**Problem details:**
Starting with the first line of the listing, quote each line exactly until and including the one with "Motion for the", leaving pictures out.

- - - -

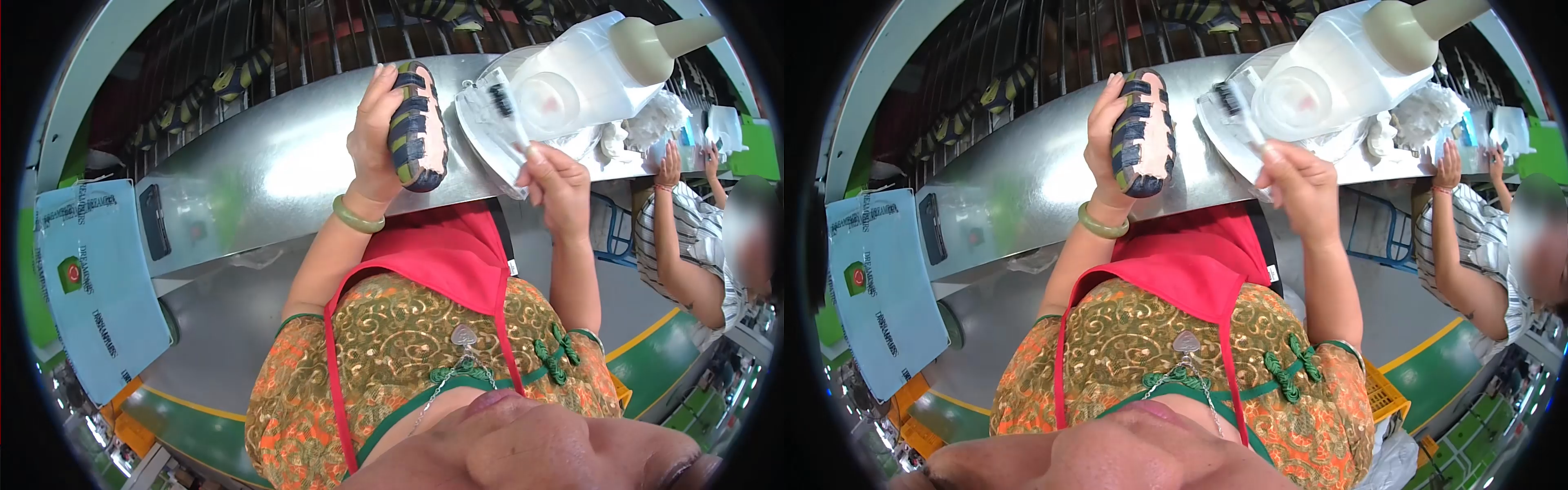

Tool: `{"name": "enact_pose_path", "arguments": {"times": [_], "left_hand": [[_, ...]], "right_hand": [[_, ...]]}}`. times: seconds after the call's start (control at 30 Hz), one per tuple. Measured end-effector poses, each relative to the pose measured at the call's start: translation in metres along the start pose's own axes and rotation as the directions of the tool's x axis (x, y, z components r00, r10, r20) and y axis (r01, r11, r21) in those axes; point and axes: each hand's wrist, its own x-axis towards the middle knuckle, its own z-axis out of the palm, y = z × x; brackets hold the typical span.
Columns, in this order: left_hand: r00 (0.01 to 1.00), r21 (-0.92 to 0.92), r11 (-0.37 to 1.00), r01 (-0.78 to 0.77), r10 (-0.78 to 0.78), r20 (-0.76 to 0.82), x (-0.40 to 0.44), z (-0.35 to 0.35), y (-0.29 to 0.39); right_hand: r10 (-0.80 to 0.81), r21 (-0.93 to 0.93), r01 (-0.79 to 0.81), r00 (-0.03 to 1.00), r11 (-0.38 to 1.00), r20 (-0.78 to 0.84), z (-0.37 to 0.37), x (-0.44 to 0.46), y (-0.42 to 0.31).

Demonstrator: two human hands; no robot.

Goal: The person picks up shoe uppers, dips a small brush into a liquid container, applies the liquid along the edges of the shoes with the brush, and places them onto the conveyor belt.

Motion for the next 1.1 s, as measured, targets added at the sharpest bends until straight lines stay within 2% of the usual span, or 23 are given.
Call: {"name": "enact_pose_path", "arguments": {"times": [0.1, 0.27, 0.33, 0.67, 0.73, 0.97, 1.1], "left_hand": [[1.0, 0.051, 0.998, -0.024, 0.025, -0.006, 0.006, -0.001, 0.003], [0.998, 0.114, 0.991, -0.068, 0.068, 0.003, 0.008, -0.006, 0.001], [0.995, 0.131, 0.987, -0.096, 0.094, 0.024, 0.01, -0.007, 0.002], [0.983, 0.155, 0.971, -0.181, 0.173, 0.066, 0.01, -0.005, 0.011], [0.983, 0.151, 0.973, -0.174, 0.163, 0.079, 0.011, -0.006, 0.014], [0.979, 0.09, 0.98, -0.178, 0.167, 0.118, 0.011, -0.007, 0.018], [0.983, 0.076, 0.985, -0.153, 0.144, 0.119, 0.009, -0.01, 0.016]], "right_hand": [[-0.078, -0.02, 0.08, 0.993, 0.997, 0.084, 0.028, -0.012, -0.008], [-0.183, -0.033, 0.188, 0.976, 0.982, 0.12, 0.048, -0.022, -0.013], [-0.209, -0.118, 0.223, 0.97, 0.968, 0.123, 0.05, -0.022, -0.009], [-0.243, -0.253, 0.24, 0.97, 0.937, 0.019, 0.051, -0.006, -0.003], [-0.304, -0.292, 0.296, 0.952, 0.909, 0.019, 0.05, -0.003, -0.002], [-0.268, -0.357, 0.237, 0.962, 0.903, -0.041, 0.049, 0.014, -0.002], [-0.353, -0.405, 0.313, 0.935, 0.859, -0.026, 0.044, 0.025, 0.001]]}}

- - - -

**Answer:**
Tool: `{"name": "enact_pose_path", "arguments": {"times": [_], "left_hand": [[_, ...]], "right_hand": [[_, ...]]}}`. times: seconds after the call's start (control at 30 Hz), one per tuple. Measured end-effector poses, each relative to the pose measured at the call's start: translation in metres along the start pose's own axes and rotation as the directions of the tool's x axis (x, y, z components r00, r10, r20) and y axis (r01, r11, r21) in those axes; point and axes: each hand's wrist, its own x-axis towards the middle knuckle, its own z-axis out of the palm, y = z × x; brackets hold the typical span.
Columns, in this order: left_hand: r00 (0.01 to 1.00), r21 (-0.92 to 0.92), r11 (-0.37 to 1.00), r01 (-0.78 to 0.77), r10 (-0.78 to 0.78), r20 (-0.76 to 0.82), x (-0.40 to 0.44), z (-0.35 to 0.35), y (-0.29 to 0.39); right_hand: r10 (-0.80 to 0.81), r21 (-0.93 to 0.93), r01 (-0.79 to 0.81), r00 (-0.03 to 1.00), r11 (-0.38 to 1.00), r20 (-0.78 to 0.84), z (-0.37 to 0.37), x (-0.44 to 0.46), y (-0.42 to 0.31).

Demonstrator: two human hands; no robot.

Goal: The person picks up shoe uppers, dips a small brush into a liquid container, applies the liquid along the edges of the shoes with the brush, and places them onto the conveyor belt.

Motion for the next 1.1 s, as measured, targets added at the sharpest bends until straight lines stay within 2% of the usual span, or 23 are given.

The exercise is done, with nothing more to add.